◆ WORK TO COMPLETE ◆
Would you write out, word for word, each line of the records below from the top through the one holding "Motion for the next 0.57"?

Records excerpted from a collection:
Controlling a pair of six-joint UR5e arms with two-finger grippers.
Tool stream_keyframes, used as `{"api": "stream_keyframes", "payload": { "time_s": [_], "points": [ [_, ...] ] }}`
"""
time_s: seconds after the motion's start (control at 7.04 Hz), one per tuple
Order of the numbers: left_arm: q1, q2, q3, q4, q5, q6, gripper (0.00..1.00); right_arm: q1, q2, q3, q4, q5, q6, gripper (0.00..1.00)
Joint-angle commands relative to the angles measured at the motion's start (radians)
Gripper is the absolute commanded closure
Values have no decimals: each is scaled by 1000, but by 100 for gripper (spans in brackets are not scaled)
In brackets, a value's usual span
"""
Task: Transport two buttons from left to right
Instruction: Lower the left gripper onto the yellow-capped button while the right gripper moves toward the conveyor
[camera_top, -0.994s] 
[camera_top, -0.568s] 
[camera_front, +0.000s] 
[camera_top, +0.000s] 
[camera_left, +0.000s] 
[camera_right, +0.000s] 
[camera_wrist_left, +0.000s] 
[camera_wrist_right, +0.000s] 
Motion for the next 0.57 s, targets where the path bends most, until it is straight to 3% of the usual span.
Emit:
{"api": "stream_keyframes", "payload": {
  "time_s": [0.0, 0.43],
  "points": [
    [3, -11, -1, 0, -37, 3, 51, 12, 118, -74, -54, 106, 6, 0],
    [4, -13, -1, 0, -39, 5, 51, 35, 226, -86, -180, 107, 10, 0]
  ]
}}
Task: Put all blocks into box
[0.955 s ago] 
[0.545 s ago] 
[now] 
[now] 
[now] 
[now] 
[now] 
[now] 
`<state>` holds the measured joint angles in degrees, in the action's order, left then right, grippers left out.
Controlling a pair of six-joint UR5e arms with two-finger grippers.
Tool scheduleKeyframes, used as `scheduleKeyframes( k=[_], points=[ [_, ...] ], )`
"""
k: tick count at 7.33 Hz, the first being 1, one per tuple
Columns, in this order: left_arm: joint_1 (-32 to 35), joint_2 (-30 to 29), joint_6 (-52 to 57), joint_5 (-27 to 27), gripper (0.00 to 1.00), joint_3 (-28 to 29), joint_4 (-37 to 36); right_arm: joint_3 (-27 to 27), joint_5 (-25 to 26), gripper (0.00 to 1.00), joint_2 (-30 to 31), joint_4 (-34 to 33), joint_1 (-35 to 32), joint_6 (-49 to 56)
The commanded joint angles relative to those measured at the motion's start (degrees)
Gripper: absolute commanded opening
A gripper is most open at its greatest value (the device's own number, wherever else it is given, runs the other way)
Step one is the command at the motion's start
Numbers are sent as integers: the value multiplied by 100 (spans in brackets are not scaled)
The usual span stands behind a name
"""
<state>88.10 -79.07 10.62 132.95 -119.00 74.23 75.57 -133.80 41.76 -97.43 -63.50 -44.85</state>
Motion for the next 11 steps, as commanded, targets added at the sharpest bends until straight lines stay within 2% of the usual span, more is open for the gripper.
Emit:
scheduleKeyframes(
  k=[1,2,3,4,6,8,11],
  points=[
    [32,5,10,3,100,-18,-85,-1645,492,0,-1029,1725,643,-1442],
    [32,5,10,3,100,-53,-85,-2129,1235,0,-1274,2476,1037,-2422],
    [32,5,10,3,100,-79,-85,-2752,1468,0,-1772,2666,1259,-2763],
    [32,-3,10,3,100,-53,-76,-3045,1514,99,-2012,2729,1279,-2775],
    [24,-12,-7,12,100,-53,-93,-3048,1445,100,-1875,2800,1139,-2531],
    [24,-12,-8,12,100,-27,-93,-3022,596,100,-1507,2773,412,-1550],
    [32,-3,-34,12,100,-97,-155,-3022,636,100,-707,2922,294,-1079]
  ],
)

◆ ANSWER BOX ◆
Controlling a pair of six-joint UR5e arms with two-finger grippers.
Tool stream_keyframes, used as `{"api": "stream_keyframes", "payload": { "time_s": [_], "points": [ [_, ...] ] }}`
"""
time_s: seconds after the motion's start (control at 7.04 Hz), one per tuple
Order of the numbers: left_arm: q1, q2, q3, q4, q5, q6, gripper (0.00..1.00); right_arm: q1, q2, q3, q4, q5, q6, gripper (0.00..1.00)
Joint-angle commands relative to the angles measured at the motion's start (radians)
Gripper is the absolute commanded closure
Values have no decimals: each is scaled by 1000, but by 100 for gripper (spans in brackets are not scaled)
In brackets, a value's usual span
"""
Task: Transport two buttons from left to right
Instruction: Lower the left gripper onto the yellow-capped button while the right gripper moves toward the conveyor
[camera_top, -0.994s] 
[camera_top, -0.568s] 
[camera_front, +0.000s] 
[camera_top, +0.000s] 
[camera_left, +0.000s] 
[camera_right, +0.000s] 
[camera_wrist_left, +0.000s] 
[camera_wrist_right, +0.000s] 
Motion for the next 0.57 s, targets where the path bends most, until it is straight to 3% of the usual span.

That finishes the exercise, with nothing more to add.